Vers de nouvelles recommandations pour les candidats à la greffe hépatique

Publié le : 20 juin 2017

Sous peu, de nouvelles recommandations françaises devraient « confirmer une modification des critères requis pour bénéficier d’une greffe de foie » : une abstinence de six mois ne sera plus systématiquement exigée avant la transplantation.

 

En 2015, près de 27 % des greffes hépatiques (363) ont été réalisées pour des patients souffrant de cirrhose alcoolique.

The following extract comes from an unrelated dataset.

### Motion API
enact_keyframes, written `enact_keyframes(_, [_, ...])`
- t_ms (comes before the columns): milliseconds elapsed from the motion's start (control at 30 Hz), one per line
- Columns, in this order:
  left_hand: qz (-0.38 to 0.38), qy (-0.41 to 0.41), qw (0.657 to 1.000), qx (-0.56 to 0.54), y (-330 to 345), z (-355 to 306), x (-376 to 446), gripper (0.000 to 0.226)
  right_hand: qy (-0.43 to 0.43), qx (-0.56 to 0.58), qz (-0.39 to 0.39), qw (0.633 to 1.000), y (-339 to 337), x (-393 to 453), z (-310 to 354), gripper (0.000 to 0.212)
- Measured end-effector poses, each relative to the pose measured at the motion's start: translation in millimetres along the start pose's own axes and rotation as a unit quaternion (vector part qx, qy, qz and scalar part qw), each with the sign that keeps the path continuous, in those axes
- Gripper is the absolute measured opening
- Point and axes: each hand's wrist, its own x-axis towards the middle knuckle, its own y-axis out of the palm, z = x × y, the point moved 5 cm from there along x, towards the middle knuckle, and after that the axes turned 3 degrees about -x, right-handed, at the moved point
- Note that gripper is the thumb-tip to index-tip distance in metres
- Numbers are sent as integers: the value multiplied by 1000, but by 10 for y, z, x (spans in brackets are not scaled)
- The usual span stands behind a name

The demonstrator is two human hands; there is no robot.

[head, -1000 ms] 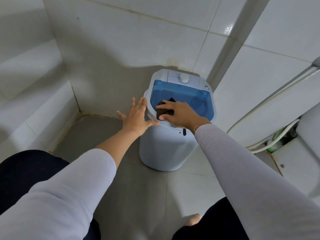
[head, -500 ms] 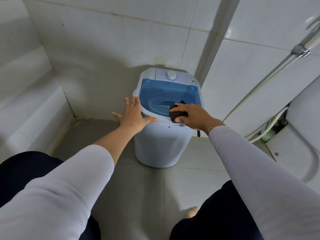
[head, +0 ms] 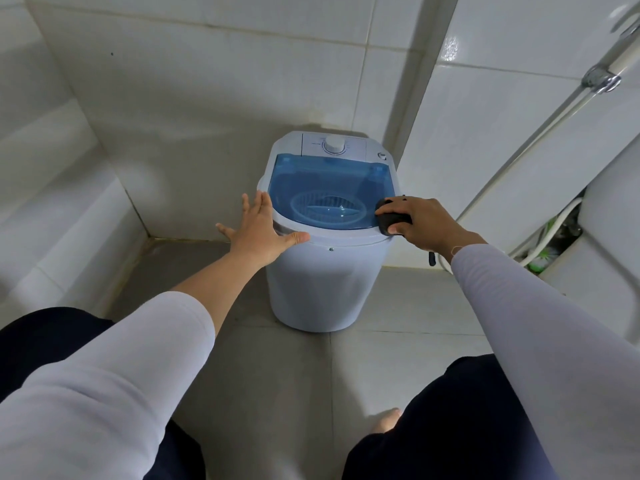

Ce chiffre est bien plus important si l’on additionne tous les patients (avec cancer, hépatites…) où la maladie alcoolique est présente, estime le professeur Georges-Philippe Pageaux du CHU de Montpellier : « Dans notre pays, plus d’un patient sur deux ayant une transplantation de foie a été un consommateur excessif d’alcool, et c’est le cas de la majorité des malades sur la liste d’attente de greffe ».

 

Un consensus international en vigueur depuis 1997 établissait « qu’un buveur chez qui survenait une hépatite alcoolique aiguë devait afficher au moins six mois d’abstinence pour espérer être inscrit sur la liste d’attente de greffe ». Une mesure qui reflétait « la crainte d’une reprise de la consommation d’alcool après la greffe », mais qui de fait « condamnait » les patients, les trois quarts ne survivant pas plus de six mois. Ce consensus a donc été brisé en 2005. Pour le professeur Philippe Mathurin du CHU de Lille, « on n’a jamais remise en cause la présence d’obèses sur la liste de transplantation, et c’est heureux. Pourquoi le ferait-on pour une maladie comportementale comme l’alcoolisme » ? Dans le même temps, « les donneurs veulent que l’on fasse le meilleur usage possible de leur don, et donc que l’on s’assure qu’il n’y a pas de reprise d’alcool après la greffe. C’est aussi une exigence d’équité entre les malades ». L’équipe de Lille a mené une première étude « enfreignant le dogme des six mois d’abstinence » et « comparant les résultats de la transplantation précoce chez des patients faisant leur première hépatite alcoolique aiguë ». Au résultat, la survie à deux ans est considérablement augmentée, et 23 des 26 patients sont restés abstinents après la greffe. Une nouvelle étude est en cours, dont les résultats intermédiaires semblent similaires. Il est donc « probable que les nouvelles recommandations françaises entérinent le changement lancé à Lille ». Avec une obligation de « suivi addictologique pour évaluer le risque de rechute d’un buveur candidat à la transplantation ».